Few-shot Structure-Informed Machinery Part Segmentation with Foundation Models and Graph Neural Networks
Michael Schwingshackl, Fabio Francisco Oberweger, Markus Murschitz
TL;DR
This work tackles the challenge of few-shot semantic segmentation of machinery parts by orchestrating foundation models (CLIPSeg and SAM) with SuperPoint features and a trainable graph neural network. By representing images as graphs of enhanced interest points and leveraging SAM prompts derived from a structured graph, the approach achieves accurate part segmentation with as few as one annotation and training times under a few minutes on consumer GPUs.

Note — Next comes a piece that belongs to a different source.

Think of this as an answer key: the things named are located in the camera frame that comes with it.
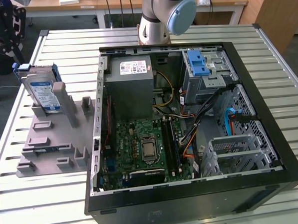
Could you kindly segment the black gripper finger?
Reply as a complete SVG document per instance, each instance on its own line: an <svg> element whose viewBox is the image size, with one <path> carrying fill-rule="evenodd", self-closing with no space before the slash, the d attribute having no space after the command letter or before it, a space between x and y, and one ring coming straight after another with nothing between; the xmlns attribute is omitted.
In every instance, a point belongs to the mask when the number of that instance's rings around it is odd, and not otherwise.
<svg viewBox="0 0 298 224"><path fill-rule="evenodd" d="M24 64L21 40L25 36L26 9L18 6L5 7L1 13L1 20L3 24L2 38L8 55L13 57L18 64Z"/></svg>

The synthetic data pipeline enables rapid development, while synthetic-to-real evaluation demonstrates strong generalization to real crane imagery, complemented by competitive semi-supervised performance on DAVIS 2017 without temporal modeling. Overall, the method highlights the potential of integrating foundation models with graph-based reasoning to enable fast, adaptable segmentation for dynamic machinery and infrastructure contexts.
Abstract
This paper proposes a novel approach to few-shot semantic segmentation for machinery with multiple parts that exhibit spatial and hierarchical relationships. Our method integrates the foundation models CLIPSeg and Segment Anything Model (SAM) with the interest point detector SuperPoint and a graph convolutional network (GCN) to accurately segment machinery parts. By providing 1 to 25 annotated samples, our model, evaluated on a purely synthetic dataset depicting a truck-mounted loading crane, achieves effective segmentation across various levels of detail. Training times are kept under five minutes on consumer GPUs. The model demonstrates robust generalization to real data, achieving a qualitative synthetic-to-real generalization with a $J\&F$ score of 92.2 on real data using 10 synthetic support samples. When benchmarked on the DAVIS 2017 dataset, it achieves a $J\&F$ score of 71.5 in semi-supervised video segmentation with three support samples. This method's fast training times and effective generalization to real data make it a valuable tool for autonomous systems interacting with machinery and infrastructure, and illustrate the potential of combined and orchestrated foundation models for few-shot segmentation tasks.